**Problem to work on:**
Through the last line of the material below, starting at the line with "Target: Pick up", return every line exactly and only those.
--- START ---
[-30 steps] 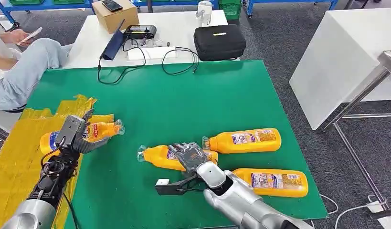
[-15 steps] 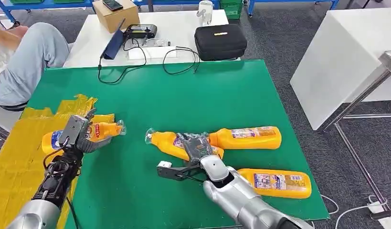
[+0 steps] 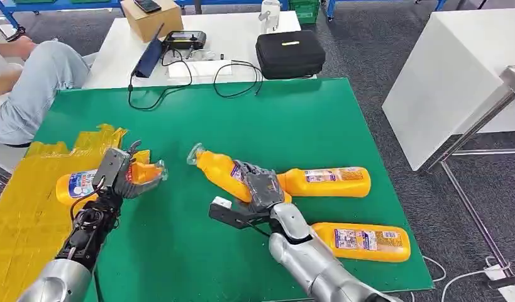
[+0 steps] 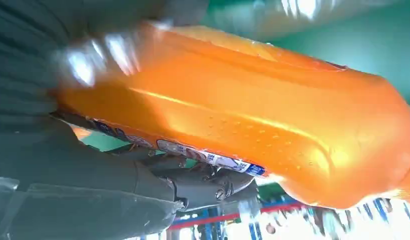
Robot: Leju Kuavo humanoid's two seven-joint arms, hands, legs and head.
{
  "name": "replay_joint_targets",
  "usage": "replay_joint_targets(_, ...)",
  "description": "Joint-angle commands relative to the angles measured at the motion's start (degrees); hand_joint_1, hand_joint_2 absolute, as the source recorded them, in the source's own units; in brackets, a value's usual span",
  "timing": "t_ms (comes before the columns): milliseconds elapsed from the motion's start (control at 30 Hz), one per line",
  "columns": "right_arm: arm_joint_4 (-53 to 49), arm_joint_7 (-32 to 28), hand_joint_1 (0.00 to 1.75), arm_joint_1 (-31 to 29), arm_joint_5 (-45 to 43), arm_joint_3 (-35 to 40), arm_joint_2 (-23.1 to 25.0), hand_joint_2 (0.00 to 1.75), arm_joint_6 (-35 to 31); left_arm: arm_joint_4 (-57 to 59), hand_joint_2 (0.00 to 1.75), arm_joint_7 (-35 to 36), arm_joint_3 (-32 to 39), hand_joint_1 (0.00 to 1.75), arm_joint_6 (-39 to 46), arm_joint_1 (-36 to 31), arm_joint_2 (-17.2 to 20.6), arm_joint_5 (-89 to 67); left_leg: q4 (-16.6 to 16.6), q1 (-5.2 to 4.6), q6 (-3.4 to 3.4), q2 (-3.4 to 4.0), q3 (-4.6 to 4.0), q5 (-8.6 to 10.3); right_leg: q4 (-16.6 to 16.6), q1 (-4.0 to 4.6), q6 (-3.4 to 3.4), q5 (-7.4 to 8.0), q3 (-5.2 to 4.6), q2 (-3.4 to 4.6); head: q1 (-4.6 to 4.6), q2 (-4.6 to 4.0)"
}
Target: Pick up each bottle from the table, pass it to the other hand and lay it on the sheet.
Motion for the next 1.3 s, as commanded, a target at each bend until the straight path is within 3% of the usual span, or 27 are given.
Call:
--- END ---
**Written reply:**
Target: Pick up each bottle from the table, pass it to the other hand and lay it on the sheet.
Motion for the next 1.3 s, as commanded, a target at each bend until the straight path is within 3% of the usual span, or 27 are given.
Call:

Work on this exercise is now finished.